Records drawn from a dataset:
################
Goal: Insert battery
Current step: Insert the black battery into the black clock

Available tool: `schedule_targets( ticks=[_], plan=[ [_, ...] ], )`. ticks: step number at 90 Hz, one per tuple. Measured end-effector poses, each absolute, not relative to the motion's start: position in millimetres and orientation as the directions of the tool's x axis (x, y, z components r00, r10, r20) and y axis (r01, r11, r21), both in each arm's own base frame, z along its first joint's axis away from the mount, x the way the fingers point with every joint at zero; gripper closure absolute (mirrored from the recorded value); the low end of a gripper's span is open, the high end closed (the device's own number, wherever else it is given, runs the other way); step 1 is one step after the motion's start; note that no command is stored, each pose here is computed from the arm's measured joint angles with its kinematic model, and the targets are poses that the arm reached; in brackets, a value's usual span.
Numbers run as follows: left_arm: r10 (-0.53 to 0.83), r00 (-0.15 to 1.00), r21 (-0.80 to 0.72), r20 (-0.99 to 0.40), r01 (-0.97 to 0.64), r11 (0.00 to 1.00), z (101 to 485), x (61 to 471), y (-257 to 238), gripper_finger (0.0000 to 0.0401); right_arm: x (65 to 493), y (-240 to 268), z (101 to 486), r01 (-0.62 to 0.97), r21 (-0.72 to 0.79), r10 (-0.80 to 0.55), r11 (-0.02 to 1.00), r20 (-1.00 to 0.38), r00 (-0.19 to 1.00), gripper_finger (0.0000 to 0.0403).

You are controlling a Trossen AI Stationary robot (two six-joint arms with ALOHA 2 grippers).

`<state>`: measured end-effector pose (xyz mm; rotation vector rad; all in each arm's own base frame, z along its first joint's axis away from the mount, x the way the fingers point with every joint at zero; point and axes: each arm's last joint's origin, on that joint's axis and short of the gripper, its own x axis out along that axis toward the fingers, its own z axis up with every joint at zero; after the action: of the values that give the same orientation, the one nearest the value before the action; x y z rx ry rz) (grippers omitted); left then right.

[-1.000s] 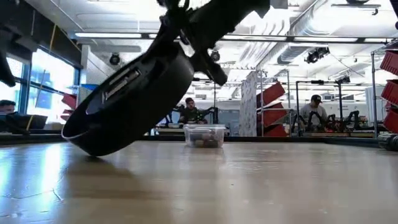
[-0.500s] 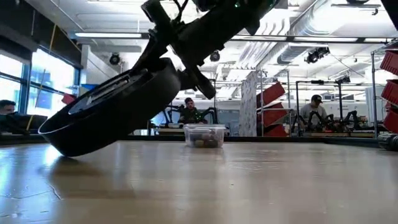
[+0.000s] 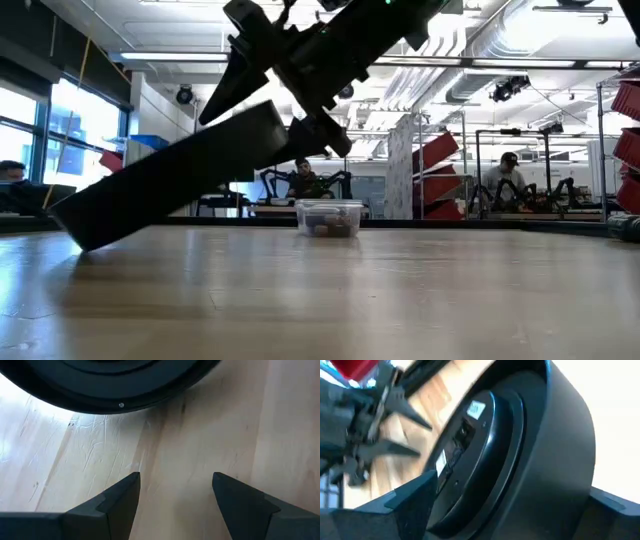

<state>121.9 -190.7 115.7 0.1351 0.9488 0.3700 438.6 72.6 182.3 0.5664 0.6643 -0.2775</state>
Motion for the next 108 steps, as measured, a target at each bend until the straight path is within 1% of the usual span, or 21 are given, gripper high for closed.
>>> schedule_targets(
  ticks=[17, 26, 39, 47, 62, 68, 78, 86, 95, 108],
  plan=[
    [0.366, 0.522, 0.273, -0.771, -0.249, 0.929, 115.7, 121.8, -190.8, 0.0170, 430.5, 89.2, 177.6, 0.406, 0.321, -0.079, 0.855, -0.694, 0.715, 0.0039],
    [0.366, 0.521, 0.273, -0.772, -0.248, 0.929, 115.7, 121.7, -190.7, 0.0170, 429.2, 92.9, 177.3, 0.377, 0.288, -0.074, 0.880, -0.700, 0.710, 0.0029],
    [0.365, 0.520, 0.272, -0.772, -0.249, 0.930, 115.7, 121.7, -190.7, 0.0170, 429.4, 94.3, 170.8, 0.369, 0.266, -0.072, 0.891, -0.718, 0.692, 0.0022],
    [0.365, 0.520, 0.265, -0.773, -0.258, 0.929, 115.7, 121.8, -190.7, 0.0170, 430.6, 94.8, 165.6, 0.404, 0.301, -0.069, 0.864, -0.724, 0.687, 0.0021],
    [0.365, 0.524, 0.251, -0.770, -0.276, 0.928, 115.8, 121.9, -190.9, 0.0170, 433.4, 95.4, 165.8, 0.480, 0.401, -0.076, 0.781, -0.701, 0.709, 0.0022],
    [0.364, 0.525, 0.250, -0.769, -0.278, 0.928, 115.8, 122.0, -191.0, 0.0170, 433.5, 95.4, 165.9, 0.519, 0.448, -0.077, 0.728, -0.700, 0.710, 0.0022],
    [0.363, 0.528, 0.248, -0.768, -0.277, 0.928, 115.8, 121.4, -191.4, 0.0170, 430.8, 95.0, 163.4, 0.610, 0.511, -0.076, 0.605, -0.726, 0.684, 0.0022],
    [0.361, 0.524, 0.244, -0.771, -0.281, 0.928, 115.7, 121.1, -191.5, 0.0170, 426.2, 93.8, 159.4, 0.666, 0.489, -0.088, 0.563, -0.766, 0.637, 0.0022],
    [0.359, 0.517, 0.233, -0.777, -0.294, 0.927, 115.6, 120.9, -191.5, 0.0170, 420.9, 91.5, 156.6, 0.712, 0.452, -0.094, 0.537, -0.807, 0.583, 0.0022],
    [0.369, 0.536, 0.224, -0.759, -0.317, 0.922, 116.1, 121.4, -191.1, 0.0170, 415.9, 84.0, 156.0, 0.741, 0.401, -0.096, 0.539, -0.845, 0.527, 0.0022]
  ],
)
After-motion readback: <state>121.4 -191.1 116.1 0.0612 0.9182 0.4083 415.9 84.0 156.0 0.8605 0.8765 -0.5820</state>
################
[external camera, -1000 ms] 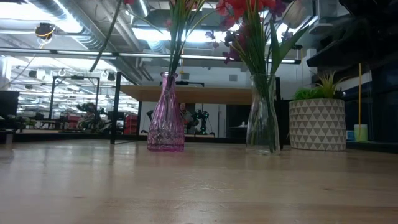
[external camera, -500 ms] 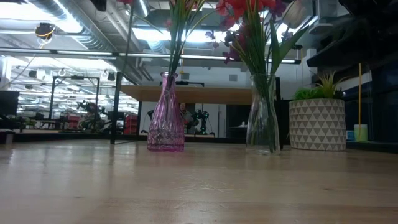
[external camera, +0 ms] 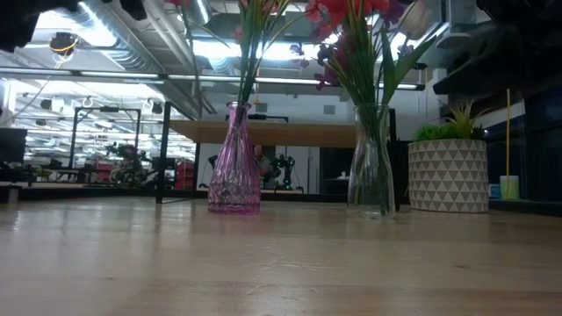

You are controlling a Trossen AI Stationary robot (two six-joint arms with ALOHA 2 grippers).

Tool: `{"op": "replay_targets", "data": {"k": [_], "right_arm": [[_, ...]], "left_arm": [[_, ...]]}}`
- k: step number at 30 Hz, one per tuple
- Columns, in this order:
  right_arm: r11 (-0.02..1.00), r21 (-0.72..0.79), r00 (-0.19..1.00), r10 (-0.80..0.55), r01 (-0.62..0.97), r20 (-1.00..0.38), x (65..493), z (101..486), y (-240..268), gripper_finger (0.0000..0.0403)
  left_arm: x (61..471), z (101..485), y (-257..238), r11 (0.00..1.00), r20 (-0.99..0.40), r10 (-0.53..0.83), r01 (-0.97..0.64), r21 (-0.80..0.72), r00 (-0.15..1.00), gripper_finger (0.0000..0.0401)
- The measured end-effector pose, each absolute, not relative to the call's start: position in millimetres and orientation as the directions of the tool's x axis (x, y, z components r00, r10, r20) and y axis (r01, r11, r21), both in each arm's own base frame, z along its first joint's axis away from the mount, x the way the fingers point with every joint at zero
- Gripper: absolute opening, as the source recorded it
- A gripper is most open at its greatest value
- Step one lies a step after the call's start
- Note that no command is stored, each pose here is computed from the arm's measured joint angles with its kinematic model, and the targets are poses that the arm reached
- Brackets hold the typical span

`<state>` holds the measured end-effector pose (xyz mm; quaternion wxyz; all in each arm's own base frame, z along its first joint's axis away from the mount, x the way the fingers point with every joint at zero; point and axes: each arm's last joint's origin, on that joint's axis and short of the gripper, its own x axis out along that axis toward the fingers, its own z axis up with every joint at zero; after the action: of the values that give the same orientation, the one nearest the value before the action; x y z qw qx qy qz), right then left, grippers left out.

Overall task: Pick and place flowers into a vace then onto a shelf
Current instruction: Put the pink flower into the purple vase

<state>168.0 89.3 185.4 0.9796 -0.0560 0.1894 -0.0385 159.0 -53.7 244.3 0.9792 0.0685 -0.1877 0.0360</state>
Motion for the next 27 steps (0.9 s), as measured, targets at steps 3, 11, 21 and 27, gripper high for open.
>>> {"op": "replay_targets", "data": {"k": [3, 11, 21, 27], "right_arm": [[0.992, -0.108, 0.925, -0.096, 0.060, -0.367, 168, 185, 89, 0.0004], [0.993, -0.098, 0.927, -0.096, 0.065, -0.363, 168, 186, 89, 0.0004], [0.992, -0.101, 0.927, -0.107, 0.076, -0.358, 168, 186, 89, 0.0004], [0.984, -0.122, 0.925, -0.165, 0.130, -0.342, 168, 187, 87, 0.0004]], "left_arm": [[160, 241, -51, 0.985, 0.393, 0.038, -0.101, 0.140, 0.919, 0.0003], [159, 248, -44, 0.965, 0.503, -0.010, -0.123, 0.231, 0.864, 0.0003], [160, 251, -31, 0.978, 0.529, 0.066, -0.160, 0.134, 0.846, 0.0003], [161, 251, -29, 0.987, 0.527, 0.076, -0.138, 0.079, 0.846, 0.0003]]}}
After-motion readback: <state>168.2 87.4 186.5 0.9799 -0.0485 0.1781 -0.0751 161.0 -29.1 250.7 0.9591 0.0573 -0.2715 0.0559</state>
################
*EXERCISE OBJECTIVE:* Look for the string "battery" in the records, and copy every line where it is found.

*YOUR RESPONSE:*
Goal: Insert battery
Current step: Insert the black battery into the black clock

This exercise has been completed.